§ WORK REQUIRED:
Find every line of the data below that has "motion" in it. Reply with the number only.

§ RAW DATA:

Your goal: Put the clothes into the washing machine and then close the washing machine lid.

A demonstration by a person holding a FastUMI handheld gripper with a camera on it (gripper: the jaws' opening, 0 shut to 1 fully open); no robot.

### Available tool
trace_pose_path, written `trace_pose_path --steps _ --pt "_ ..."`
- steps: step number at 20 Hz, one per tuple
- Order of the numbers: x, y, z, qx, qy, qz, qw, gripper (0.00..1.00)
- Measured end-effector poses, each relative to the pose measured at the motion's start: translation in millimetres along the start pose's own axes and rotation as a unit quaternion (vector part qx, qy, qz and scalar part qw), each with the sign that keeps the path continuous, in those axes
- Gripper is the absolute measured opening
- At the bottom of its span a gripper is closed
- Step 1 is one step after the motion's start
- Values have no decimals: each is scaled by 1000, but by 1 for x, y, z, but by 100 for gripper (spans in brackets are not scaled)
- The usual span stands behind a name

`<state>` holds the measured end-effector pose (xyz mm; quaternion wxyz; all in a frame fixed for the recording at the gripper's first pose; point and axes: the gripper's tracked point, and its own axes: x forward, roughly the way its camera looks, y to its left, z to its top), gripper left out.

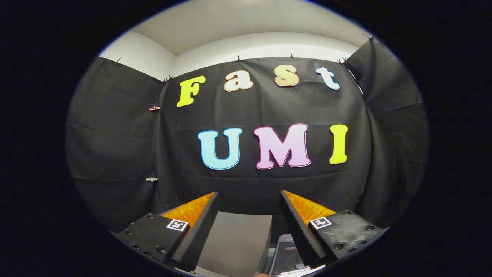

§ RESULT FOR THIS EXERCISE:
2